PROBLEM STATEMENT – Repeat only the lines below that run from the line with "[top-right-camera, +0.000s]" to the line with "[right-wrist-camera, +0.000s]", ends included; skip every picture.

AVAILABLE DATA –

____

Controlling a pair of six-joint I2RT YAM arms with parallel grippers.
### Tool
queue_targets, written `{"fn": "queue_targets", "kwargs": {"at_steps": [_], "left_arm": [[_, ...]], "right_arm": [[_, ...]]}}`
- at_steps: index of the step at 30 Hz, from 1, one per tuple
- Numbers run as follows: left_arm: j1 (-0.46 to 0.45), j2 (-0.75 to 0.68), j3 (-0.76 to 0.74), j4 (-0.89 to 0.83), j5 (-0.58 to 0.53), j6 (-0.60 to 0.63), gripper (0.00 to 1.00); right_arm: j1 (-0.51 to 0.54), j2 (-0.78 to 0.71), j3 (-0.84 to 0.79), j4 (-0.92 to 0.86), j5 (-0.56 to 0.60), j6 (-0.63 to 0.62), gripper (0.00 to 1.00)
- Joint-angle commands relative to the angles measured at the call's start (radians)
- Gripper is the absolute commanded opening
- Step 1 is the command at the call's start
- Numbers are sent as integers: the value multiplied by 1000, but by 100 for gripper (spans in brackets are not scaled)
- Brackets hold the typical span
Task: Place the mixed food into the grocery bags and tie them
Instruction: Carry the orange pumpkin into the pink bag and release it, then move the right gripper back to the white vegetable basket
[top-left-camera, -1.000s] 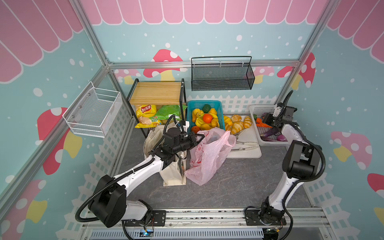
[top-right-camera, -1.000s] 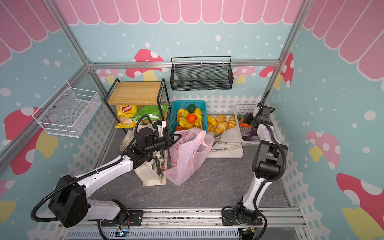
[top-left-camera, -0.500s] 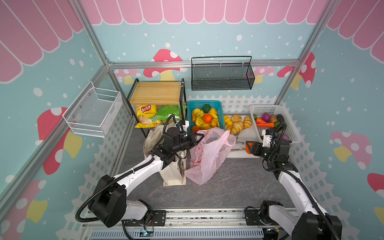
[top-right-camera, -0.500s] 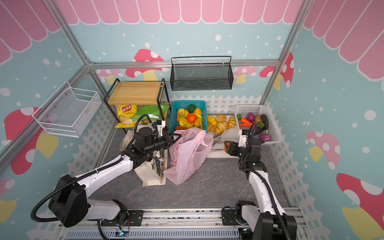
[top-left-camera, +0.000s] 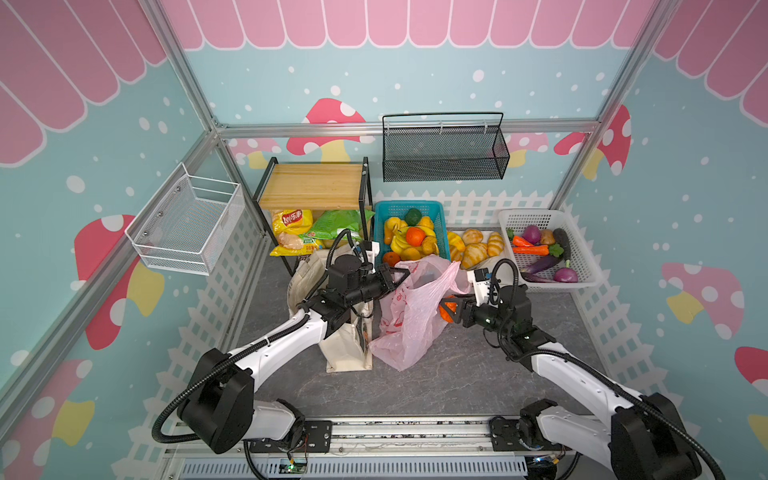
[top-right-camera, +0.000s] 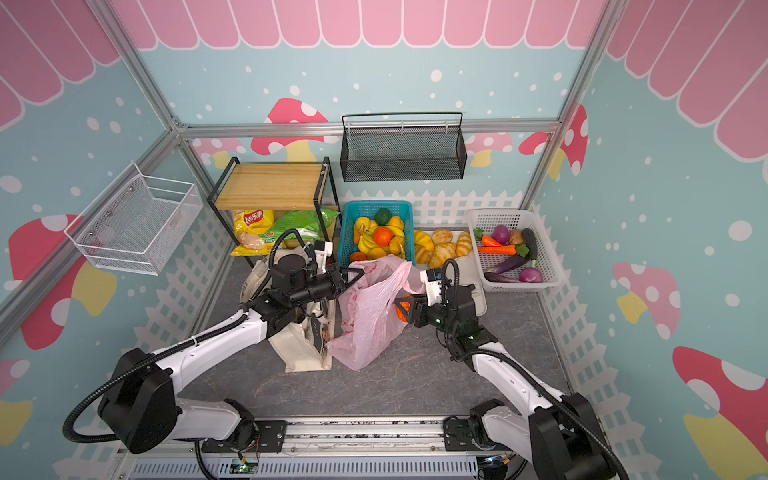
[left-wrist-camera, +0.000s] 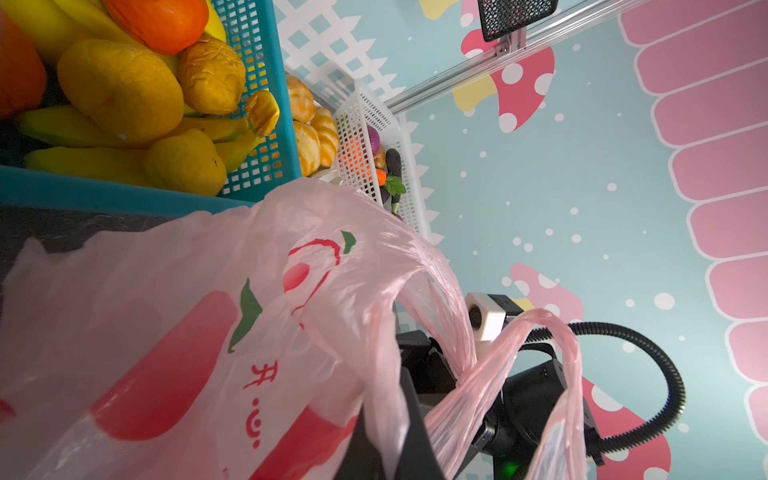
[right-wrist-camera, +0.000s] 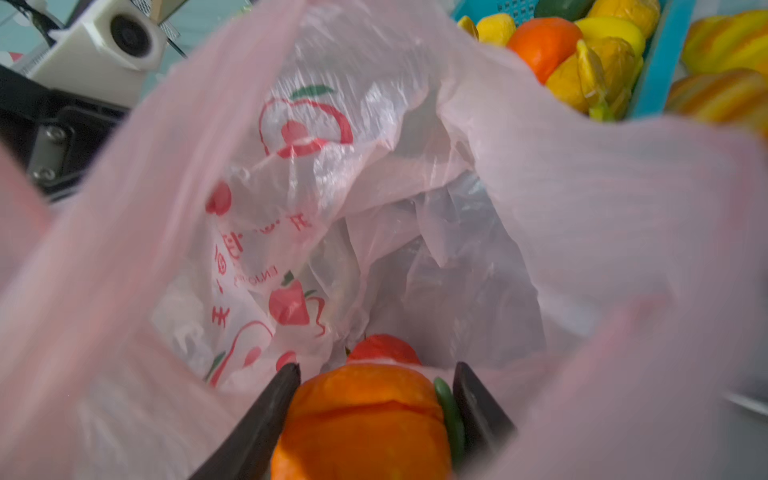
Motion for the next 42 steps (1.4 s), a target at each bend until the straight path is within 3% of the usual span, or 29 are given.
{"fn": "queue_targets", "kwargs": {"at_steps": [1, 7, 12, 16, 21, 27, 32, 42], "left_arm": [[-7, 15, 14, -10, 27, 8, 0], [-15, 22, 22, -21, 38, 16, 0], [-18, 19, 24, -20, 41, 18, 0], [-17, 16, 22, -18, 40, 19, 0], [-17, -1, 19, -36, 21, 38, 0], [-15, 1, 19, -40, 10, 46, 0], [-7, -3, 18, -48, 10, 46, 0], [32, -26, -14, -33, -53, 11, 0]], "right_arm": [[40, 61, 45, 264, 128, 127, 44], [111, 180, 88, 331, 378, 176, 44], [172, 318, 137, 275, 428, 173, 46], [178, 385, 123, 304, 339, 162, 53], [176, 348, 69, 314, 213, 80, 72], [168, 243, 75, 141, 191, -40, 90], [137, 147, 100, -51, 195, -128, 92], [-40, -138, 80, -386, 24, -217, 86]]}}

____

SOLUTION –
[top-right-camera, +0.000s] 
[left-wrist-camera, +0.000s] 
[right-wrist-camera, +0.000s] 

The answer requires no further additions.